「葬祭サービスに相続手続き代行」の不思議 ☆遺言・相続vol.10⑩☆
みなさん、こんにちは。司法書士 佐井惠子です。
昨日は、大阪司法書士会家族法研究会研究発表「遺言をめぐる諸問題」の発表を聞いてきました。
その中で、それはいいと思ったのが、日本では当然できない「夫婦の共同遺言」が、
ドイツでは、ちゃんとその規定があるというお話でした。
基調講演は、大阪大学大学院国際公共政策研究科 床谷文雄教授による
「遺言をめぐる諸問題(遺言法の課題)」
その講演の中での、ドイツで認められている「夫婦の共同遺言」をご紹介します。
ドイツの夫婦(同性登録パートナー)の共同遺言を認めるベルリン遺言。
要点は、
① 夫婦が互いを単独相続人に指定。
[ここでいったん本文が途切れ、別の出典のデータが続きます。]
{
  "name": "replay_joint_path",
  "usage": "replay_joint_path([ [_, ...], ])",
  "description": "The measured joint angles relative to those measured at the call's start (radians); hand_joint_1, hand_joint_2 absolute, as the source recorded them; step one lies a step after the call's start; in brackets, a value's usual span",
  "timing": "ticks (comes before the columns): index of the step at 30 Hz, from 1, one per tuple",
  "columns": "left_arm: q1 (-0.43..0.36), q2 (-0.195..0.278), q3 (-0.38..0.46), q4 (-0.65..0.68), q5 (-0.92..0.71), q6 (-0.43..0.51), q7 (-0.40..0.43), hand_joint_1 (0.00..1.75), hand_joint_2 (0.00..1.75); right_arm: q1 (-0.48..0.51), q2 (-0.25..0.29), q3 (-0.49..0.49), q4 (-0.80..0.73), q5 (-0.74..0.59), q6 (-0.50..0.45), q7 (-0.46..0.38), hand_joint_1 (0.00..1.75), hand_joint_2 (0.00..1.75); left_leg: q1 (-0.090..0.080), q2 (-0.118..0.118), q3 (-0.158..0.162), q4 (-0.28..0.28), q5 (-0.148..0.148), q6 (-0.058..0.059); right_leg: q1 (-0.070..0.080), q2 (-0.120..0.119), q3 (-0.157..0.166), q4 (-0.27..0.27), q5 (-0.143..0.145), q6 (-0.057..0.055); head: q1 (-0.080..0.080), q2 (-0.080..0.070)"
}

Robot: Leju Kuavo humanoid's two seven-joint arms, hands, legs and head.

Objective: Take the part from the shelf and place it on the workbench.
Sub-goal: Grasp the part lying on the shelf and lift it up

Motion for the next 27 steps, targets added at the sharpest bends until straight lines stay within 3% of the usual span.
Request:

後に開始した相続の相続人を子と指定する
② 一方が死亡した際に相続人である子が遺留分を行使しないように牽制する条項
一方日本では、夫婦互いに一つの遺言をすると無効となってしまいます。
そういったご相談には、夫婦別々に「遺産は配偶者に」という遺言をすることをお薦めしています。
でも、本当のところは、それで十分ではないのです。
なぜなら、遺言があっても、子からの遺留分減殺請求を防ぐことはできないからです。
遺留分減殺(いりゅうぶんげんさい)請求権とは、
法定相続分の半分までは、遺言によっても奪われるものではない、
相続人に認められた権利で、取り返すための請求権です。
残された配偶者が実の親子でない場合は、一番問題が先鋭化します。
高齢化社会による配偶者の生活保障や、子どもの年齢の変化、
また再婚の増加など、家族の変化に対応する法律の整備が必要ですね。
改正信託法を利用すれば、類似の効果を出すことができます。
これは、多くの方に知っていただきたいですね。